PS
Pure Storage, Inc. (PSTG)·Q1 2026 Earnings Summary
Executive Summary
- Q1 FY26 revenue of $778.5M (+12% y/y) and non-GAAP EPS of $0.29, with non-GAAP operating margin of 10.6%; GAAP net loss was $(14.0)M as stock-based comp and taxes offset other income . Versus S&P Global consensus, revenue (
$770.4M*) and EPS ($0.248*) were both beaten.

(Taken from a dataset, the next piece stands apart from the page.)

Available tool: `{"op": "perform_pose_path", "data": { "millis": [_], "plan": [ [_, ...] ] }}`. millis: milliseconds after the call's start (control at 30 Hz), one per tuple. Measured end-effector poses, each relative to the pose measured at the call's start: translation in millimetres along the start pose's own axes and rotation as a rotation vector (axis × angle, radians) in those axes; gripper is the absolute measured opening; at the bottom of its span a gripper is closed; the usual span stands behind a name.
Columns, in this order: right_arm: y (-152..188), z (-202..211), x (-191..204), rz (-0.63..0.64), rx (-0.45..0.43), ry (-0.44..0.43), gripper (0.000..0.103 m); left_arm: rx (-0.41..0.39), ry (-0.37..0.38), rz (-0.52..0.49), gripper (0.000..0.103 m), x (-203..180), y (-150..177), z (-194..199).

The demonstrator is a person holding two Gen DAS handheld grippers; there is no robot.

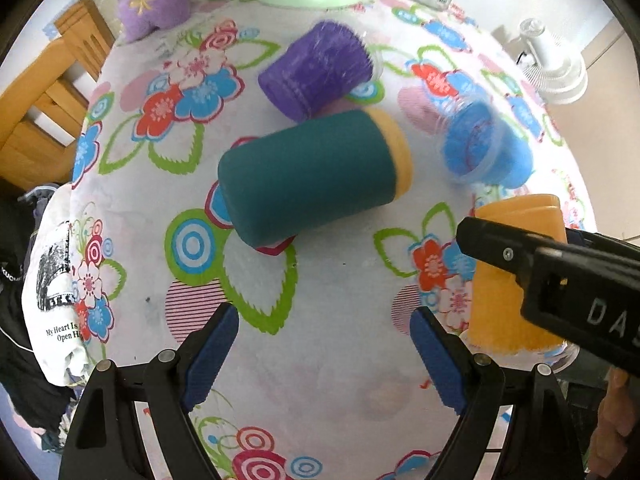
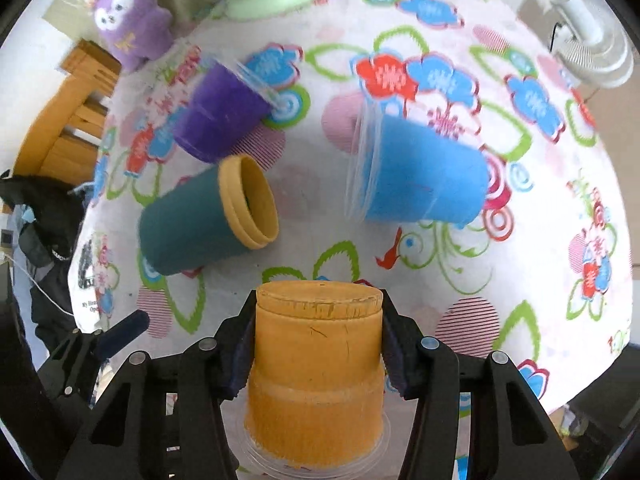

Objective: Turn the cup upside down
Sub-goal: 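Grasp the upside-down orange cup with the right gripper and lift it, then carry the orange cup rim-down with the right gripper across the table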

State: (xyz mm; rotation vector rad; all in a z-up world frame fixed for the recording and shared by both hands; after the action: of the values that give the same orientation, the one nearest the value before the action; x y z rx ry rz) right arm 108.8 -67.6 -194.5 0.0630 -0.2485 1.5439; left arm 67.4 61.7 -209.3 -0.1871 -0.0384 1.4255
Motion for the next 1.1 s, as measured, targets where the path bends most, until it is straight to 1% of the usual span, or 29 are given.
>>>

Values retrieved from S&P Global. - Subscription momentum: subscription services revenue $406.3M (+17%), ARR $1.7B (+18%), RPO $2.7B (+17%); Storage-as-a-Service TCV sales grew 70% y/y (≈$95M) .
- Guidance: Q2 FY26 revenue $845M and non-GAAP operating margin 14.8%; FY26 revenue $3.515B and non-GAAP operating margin 17.0% maintained; company reiterated FY26 outlook despite macro/tariff uncertainties .
- Strategic updates: Launch of FlashBlade//EXA for AI/HPC and partnerships with Nutanix and SK hynix underpin AI/virtualization narratives; management highlighted tariff insulation via Evergreen One pricing and progress toward hyperscale deployments (Meta) in 2H .
- Leadership: CFO transition announced; Kevan Krysler to depart after successor is named; company cited no issues with financial integrity .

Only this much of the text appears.